Alibaba Group Holding Ltd., which created China’s largest online bazaar but has scant brick-and-mortar experience, spent $8 billion investing in a string of retailers including Suning Commerce Group Co. to prove it can transform old-school shopping. Tencent Holdings Ltd. is extending a gaming empire built around social phenomenon WeChat, buying studios and creating content to evolve into an entertainment powerhouse. Those multibillion-dollar bets come under the microscope when both report earnings this week.

The aim is to sustain the sort of growth that’s driven their share multiples in excess of Facebook Inc., Apple Inc. or Google parent Alphabet Inc. – members of the vaunted FAANG quintet that also includes Amazon.com Inc. and Netflix Inc. Alibaba and Tencent are projected to report June-quarter profit growth of 36 percent and 25 percent respectively. While investors have so far given them the benefit of the doubt based on their track records, the fact that projections for share gains are rising faster than for actual earnings signals an impending market pullback, warns Neil Campling at Northern Trust Capital Markets.

After rising 73 percent in 2017, Alibaba shares trade at a multiple of 64 times earnings. Tencent is trading at 54 times profit after a 64 percent rise in its stock. That’s almost twice Alphabet’s 30 times and well ahead of Facebook’s 38. And Tencent’s shares this month surpassed projections on its stock price for the first time since 2015.

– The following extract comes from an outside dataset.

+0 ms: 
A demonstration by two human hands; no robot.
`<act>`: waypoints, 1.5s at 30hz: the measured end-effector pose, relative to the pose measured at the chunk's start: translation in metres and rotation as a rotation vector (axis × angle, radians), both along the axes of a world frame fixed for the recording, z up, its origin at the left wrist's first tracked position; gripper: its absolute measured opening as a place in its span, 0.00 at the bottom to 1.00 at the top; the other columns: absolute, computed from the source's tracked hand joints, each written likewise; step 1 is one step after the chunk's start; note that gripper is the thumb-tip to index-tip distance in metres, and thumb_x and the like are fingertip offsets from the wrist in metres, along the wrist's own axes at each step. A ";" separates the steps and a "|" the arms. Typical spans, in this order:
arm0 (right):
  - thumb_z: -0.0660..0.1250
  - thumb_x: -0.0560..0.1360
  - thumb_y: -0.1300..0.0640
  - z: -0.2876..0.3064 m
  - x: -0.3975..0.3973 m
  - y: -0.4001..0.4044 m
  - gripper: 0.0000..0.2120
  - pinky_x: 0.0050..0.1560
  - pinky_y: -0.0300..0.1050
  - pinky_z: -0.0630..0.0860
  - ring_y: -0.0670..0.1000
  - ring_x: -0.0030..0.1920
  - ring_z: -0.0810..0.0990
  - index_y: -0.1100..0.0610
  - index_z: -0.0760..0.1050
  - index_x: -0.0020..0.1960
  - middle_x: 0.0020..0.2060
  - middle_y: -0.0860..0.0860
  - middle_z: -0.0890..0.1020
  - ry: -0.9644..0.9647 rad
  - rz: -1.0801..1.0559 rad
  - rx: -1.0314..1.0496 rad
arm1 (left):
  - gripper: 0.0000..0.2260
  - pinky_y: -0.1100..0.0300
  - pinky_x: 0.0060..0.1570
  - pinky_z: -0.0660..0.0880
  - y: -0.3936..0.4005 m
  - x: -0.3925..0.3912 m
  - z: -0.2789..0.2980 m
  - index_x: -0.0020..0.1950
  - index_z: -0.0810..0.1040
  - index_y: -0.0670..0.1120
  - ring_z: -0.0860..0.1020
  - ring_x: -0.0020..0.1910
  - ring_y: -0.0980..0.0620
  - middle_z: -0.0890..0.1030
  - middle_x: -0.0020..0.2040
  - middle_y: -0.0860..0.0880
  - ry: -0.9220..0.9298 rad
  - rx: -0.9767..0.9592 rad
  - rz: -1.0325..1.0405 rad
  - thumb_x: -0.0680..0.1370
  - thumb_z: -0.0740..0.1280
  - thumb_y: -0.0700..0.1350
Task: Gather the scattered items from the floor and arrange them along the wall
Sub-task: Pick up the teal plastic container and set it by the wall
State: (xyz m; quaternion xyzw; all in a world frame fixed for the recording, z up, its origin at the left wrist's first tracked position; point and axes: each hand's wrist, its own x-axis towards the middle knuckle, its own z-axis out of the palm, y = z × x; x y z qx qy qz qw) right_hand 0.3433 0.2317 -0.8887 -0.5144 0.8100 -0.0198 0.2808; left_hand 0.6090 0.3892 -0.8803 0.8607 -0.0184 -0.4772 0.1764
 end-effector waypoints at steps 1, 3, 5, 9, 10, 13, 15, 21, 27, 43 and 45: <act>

“The digital scale platform titans, such as Tencent, Alibaba and Facebook deserve premium ratings, but they will need to ‘grow’ into such ratings rather than skyrocket higher,” Campling wrote in a report to clients. He highlighted the gulf between projections on prices versus earnings. “For those stocks where there is a significant gap between the two metrics we wonder if we may see some pressure on stock prices in the short term.”

Investors are beginning to hedge their bets. On Friday, Tencent’s shares fell 4.9 percent in Hong Kong — its biggest drop in 18 months. Alibaba was little changed in New York after sliding 3.6 percent on Thursday.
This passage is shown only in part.